La ambición de la UE a largo plazo consiste en desarrollar un icono interactivo a nivel europeo que permita al usuario obtener más detalles sobre qué elementos específicos han sido manipulados al interactuar con él.
El documento detalla cómo debe aplicarse este etiquetado en distintos formatos multimedia. Así, en el caso del vídeo, se contempla la inserción de descargos de responsabilidad al inicio o la presencia del icono durante la reproducción.

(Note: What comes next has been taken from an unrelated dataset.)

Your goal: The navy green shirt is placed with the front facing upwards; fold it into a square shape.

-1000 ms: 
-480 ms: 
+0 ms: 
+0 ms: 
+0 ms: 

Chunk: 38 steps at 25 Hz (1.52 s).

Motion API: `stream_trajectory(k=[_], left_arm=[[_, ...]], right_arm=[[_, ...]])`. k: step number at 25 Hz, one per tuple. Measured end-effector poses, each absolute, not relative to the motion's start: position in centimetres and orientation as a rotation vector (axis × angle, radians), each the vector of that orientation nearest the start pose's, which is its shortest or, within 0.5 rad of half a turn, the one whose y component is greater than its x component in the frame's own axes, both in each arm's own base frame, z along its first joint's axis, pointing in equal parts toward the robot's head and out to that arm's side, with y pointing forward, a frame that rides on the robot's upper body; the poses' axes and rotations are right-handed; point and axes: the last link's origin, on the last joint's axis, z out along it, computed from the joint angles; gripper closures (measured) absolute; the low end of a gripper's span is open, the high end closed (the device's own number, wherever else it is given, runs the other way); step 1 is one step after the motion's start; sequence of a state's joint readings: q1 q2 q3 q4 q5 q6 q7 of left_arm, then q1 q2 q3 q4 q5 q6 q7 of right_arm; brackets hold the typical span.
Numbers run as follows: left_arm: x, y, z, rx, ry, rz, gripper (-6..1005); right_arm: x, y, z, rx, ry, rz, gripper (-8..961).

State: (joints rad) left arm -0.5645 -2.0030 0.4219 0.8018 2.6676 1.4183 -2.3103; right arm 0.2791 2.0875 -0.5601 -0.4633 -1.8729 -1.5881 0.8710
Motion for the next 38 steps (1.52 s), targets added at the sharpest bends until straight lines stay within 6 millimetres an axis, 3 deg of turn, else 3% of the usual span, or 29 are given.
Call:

Para los contenidos de audio, especialmente aquellos sin soporte visual como la radio o los podcasts, se requerirán advertencias sonoras al principio, en fases intermedias y al final de la transmisión, salvo en formatos muy breves donde bastará con una aviso inicial.
No obstante, la propuesta de código contempla excepciones y matices importantes para no coartar la libertad creativa. Cuando el contenido forme parte de una obra evidentemente artística, creativa, satírica o de ficción, las obligaciones de transparencia se aplicarán de manera proporcionada para no obstaculizar el disfrute de la obra, limitándose a revelar la existencia de dicha generación artificial de una forma no intrusiva, como en los créditos o mediante una aparición breve del indicador.
El texto también subraya la importancia de la accesibilidad, exigiendo que tanto los iconos como las etiquetas sean perceptibles y comprensibles para personas con discapacidad, mediante el uso de alto contraste, descripciones de audio y compatibilidad con lectores de pantalla.
Finalmente, se establecen mecanismos para que los usuarios puedan reportar contenidos mal etiquetados, obligando a los responsables a corregir los errores sin demora indebida.
Los interesados tienen hasta el 23 de enero de 2026 para enviar sus comentarios y propuestas de mejora, con el fin de refinar este borrador antes de su aprobación definitiva.